Among the records below, find each line that includes the string "robot" and copy it.

═══ RECORDED DATA ═══

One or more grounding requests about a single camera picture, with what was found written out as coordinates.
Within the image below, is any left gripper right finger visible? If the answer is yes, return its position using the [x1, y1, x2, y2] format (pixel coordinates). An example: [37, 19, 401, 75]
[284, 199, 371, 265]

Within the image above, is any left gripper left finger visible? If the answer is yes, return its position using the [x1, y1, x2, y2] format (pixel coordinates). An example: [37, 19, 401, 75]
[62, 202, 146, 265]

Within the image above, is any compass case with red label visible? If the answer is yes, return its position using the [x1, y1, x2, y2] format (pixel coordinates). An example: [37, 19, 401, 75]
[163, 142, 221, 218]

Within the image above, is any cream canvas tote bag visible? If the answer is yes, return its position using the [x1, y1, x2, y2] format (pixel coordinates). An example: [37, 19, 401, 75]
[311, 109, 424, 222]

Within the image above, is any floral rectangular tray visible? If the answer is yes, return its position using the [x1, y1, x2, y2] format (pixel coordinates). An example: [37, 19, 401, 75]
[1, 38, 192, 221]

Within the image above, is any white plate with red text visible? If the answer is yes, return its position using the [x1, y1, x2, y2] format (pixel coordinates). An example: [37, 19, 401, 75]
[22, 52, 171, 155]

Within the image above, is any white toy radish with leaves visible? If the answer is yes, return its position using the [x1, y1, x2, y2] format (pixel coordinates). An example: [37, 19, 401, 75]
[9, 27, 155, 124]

═══
═══ RECORDED DATA ═══

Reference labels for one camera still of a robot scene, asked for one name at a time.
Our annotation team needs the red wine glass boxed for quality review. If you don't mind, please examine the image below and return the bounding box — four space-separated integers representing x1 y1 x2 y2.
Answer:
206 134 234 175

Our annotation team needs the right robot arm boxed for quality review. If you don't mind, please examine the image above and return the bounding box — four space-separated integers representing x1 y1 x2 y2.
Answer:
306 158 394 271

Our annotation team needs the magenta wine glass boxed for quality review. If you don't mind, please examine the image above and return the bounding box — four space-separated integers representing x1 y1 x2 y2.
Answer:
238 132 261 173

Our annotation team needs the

═══

» OUTPUT OF THE TASK:
Reference labels for one camera still of a robot scene, asked for one name at a time.
Our annotation team needs the right robot arm boxed for quality review. If you don't mind, please examine the image above and return the bounding box — four space-separated integers representing x1 y1 x2 y2.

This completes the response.